# proof for Erdős-Szekeres theorem using Dilworth's theorem

Let's review a few definitions:

Dilwoths's theorem: Suppose that the length of the longest antichain in the poset $P$ is $r$, then $P$ can be partitioned into $r$ chains.

Dilworth's dual theorem: Suppose that the length of the longest chain in the poset $P$ is $r$, then $P$ can be partitioned into $r$ antichains.

Erdős-Szekeres theorem: Given $n \geq rs+1$, any sequence of $n$ elements has either an increasing subsequence of length $r+1$ or a decreasing subsequence of lengthe $s+1$.

Now here's the proof:

Define a partial ordering on the members of the sequence, in which $x$ is less than or equal to $y$ in the partial order if $x ≤ y$ as numbers and $x$ is not later than $y$ in the sequence. A chain in this partial order is a monotonically increasing subsequence, and an antichain is a monotonically decreasing subsequence. By Dilworth's dual theorem, either there is a chain of length $r$, or the sequence can be partitioned into at most $r − 1$ antichains; but in that case the largest of the antichains must form a decreasing subsequence with length at least $$\lceil\frac{rs-r-s+2}{r-1} \rceil =s.$$ Alternatively, by Dilworth's theorem itself, either there is an antichain of length $s$, or the sequence can be partitioned into at most $s − 1$ chains, the longest of which must have length at least $r$.

What I really don't comprehend about this proof, is the relation between the definitions and the bolded part, which is supposedly deduced from the definitons. Any help would be appreciated.

## 2 Answers

The proof actually starts with a sequence of length $n\ge(r-1)(s-1)+1$ and shows that it has either an increasing subsequence of length $r$ or a decreasing subsequence of length $s$. (In other words, it shifts the $r$ and $s$ of the usual statement of the theorem by $1$.)

Suppose that there is no chain of length $r$ in the given partial order. Then the maximal length of any chain is at most $r-1$, and by the dual Dilworth theorem the partial order can be partitioned into at most $r-1$ antichains.
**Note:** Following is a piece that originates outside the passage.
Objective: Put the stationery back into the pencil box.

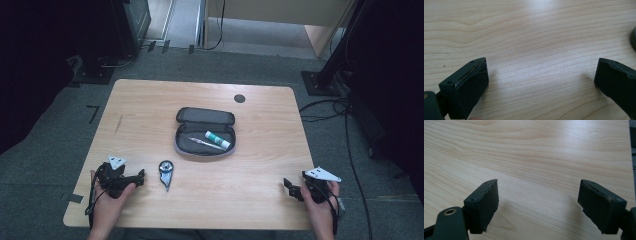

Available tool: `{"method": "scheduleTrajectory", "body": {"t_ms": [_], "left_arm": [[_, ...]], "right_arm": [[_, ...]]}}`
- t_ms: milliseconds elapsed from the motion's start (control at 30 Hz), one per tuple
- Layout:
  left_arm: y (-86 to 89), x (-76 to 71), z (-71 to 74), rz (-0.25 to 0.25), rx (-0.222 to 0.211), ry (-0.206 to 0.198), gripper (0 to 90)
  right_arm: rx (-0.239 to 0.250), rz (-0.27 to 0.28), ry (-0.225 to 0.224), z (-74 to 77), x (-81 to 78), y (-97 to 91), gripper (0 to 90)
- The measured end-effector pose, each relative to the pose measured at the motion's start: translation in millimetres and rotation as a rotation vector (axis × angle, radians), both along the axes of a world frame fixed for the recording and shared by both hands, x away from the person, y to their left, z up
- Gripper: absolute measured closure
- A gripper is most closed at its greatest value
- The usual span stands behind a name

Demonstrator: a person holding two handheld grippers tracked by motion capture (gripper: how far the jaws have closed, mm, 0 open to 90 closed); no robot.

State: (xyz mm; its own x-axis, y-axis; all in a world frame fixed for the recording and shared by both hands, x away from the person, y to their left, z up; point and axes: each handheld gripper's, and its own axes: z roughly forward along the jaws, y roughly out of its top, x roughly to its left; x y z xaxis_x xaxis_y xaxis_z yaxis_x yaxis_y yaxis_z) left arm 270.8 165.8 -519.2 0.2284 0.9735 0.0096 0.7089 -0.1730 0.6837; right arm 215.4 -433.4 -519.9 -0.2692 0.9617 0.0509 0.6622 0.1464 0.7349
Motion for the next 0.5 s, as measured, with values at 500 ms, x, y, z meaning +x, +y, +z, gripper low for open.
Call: {"method": "scheduleTrajectory", "body": {"t_ms": [500], "left_arm": [[2.7, -6.2, 6.0, -0.004, 0.001, 0.064, 0.0]], "right_arm": [[-0.025, -0.037, 0.009, -5.1, 0.7, -0.4, 12.9]]}}
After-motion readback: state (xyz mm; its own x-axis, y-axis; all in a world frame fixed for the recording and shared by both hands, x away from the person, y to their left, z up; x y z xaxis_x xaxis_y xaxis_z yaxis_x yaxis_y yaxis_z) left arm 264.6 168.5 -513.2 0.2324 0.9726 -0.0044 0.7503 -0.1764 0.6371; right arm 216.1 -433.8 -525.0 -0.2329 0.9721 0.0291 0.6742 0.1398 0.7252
The partial order has at least

$$(r-1)(s-1)+1=rs-r-s+2$$

elements; if you divide these into $r-1$ or fewer parts, the mean part size is at least

$$\frac{rs-r-s+2}{r-1}=\frac{(r-1)(s-1)+1}{r-1}=s-1+\frac1{r-1}\;,$$

so the largest part must be at least

$$\left\lceil\frac{rs-r-s+2}{r-1}\right\rceil=\left\lceil s-1+\frac1{r-1}\right\rceil=s-1+\left\lceil\frac1{r-1}\right\rceil=s-1+1=s\;.$$

The second part of the argument is virtually identical, with the rôles of $r$ and $s$ interchanged and using Dilworth’s theorem rather than its dual.

Erdős-Szekeres theorem: Given $$n≥rs+1$$, any sequence of $$n$$ elements has either an increasing subsequence of length $$r+1$$ or a decreasing subsequence of length $$s+1$$.

As mentioned by Brian M. Scott, the bold part in your proof is a proof for an equivalent formulation: given $$n \geq (r-1)(s-1)+1$$ for $$r,s \in \mathbb{Z}_{>0}$$, any sequence of $$n$$ distinct reals has either an increasing subsequence of length $$r$$ or a decreasing subsequence of length $$s$$.

To prove the original formulation ($$n \geq rs + 1$$): first define the same partially ordered set $$P$$ as you mentioned.

Case 1: there is a chain of length at least $$r+1$$ as desired.

Case 2: the longest chain has length $$\ell \leq r$$. By Dilworth's Dual Theorem (Mirsky's Theorem), we can partition $$P$$ into $$k$$ antichains, where $$k=\ell \leq r$$.

Suppose for contradiction that no antichain $$A_i$$ in the partition has length $$|A_i| \geq s+1$$. So $$|A_i| \leq s$$ for each $$A_i$$. So there can be at most $$rs$$ total elements in our antichain partition, since $$\sum_{i=1}^k|A_i|\leq\sum_{i=1}^ks=ks\leq rs$$. But our antichain partition must have $$|P| = n \geq rs+1$$ elements.

So some antichain in the partition has length at least $$s+1$$ as desired.